Anti-spyware software already dominates enterprises’ security spending plans for the year. Yet despite dedicated software to defend the enterprise, the economics of spyware leads attackers to respond with more complex attacks or attacks aimed at just one company.
For example, attackers recently attempted to steal almost $423 million from Sumitomo Mitsui bank by using spyware. In another case, the Oklahoma state sheriff’s department, which is privy to homeland security information, discovered its PCs were infected with surveillance software.

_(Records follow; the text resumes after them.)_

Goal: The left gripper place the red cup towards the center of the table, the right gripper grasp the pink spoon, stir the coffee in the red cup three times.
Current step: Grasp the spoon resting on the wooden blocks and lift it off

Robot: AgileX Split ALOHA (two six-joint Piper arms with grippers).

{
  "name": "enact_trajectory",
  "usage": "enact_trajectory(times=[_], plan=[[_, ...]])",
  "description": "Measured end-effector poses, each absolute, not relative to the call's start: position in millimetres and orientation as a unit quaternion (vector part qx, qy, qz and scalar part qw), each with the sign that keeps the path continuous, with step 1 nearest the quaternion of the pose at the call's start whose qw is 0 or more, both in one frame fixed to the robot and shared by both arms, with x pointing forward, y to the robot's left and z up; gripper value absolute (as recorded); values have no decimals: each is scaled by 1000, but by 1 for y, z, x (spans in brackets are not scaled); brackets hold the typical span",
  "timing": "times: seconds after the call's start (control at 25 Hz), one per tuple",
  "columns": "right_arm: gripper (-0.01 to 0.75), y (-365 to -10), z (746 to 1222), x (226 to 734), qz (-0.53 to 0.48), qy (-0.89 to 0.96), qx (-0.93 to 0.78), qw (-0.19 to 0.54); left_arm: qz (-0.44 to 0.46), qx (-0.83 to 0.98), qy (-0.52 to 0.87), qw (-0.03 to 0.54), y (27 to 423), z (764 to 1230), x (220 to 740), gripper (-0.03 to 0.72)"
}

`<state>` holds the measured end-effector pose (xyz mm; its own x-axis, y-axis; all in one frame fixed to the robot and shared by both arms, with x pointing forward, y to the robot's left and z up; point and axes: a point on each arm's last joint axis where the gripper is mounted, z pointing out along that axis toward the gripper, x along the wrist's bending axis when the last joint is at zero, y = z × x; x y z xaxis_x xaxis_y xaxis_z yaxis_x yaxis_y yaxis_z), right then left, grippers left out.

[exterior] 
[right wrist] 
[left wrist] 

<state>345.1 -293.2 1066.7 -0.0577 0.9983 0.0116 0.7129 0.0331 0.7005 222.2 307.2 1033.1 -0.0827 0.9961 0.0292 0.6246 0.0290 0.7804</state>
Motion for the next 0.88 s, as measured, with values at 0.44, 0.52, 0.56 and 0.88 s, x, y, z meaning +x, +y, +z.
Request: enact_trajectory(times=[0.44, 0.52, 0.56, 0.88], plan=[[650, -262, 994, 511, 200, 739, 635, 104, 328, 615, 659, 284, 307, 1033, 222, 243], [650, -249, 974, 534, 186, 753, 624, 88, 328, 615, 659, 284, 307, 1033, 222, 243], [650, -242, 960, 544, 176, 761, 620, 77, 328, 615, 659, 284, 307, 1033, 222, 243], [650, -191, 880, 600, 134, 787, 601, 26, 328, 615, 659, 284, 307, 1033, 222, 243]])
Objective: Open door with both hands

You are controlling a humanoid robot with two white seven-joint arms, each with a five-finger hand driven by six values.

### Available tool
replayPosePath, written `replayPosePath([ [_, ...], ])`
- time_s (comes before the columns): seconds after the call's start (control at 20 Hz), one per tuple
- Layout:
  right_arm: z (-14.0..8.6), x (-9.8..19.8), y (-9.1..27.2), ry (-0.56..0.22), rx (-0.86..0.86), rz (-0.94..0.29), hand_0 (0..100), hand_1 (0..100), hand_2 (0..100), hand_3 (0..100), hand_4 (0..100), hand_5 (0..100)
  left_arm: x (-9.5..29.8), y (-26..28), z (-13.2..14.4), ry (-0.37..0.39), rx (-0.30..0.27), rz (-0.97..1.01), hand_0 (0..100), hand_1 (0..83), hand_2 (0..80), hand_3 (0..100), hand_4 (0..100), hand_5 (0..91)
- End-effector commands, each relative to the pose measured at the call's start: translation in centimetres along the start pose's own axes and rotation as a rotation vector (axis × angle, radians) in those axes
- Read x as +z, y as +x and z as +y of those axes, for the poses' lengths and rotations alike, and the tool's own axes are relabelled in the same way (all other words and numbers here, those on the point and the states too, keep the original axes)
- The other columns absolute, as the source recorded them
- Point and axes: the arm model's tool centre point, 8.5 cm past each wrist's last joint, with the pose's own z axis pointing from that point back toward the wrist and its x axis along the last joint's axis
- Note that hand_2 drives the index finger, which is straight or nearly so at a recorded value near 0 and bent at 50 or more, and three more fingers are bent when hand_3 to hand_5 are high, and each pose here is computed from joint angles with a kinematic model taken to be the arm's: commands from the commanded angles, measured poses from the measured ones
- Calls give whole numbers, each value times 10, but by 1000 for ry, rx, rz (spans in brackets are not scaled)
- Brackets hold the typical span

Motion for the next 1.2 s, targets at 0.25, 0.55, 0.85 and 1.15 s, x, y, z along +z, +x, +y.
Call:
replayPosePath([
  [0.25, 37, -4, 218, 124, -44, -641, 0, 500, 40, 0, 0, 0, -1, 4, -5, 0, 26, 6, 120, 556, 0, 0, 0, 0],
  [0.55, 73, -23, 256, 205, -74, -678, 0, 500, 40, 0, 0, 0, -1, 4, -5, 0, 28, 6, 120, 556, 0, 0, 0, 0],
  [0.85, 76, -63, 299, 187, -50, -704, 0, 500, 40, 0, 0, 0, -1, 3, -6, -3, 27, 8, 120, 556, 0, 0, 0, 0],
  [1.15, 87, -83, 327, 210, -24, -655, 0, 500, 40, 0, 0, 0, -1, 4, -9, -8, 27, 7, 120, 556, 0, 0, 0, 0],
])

While it eradicated the software, what’s unknown is the extent to which prisoner or confidential national security information was compromised.
Economically speaking, there’s continuing incentive for attackers to use spyware, reports Webroot Software, which released its first-ever “State of Spyware” report. According to the report, “There is a market that derives more than $2 billion annually from pop-up ads, hijacking homepages, redirecting searches, and using host files and DNS poisoning,” and it’s fueled by spyware. In total, this gray market, the report says, may equal 25 percent of the entire online advertising market. In addition, by using spyware, “identity thieves are getting rich breaking into users’ bank and trading accounts, and issuing new credit cards in the names of the victims.”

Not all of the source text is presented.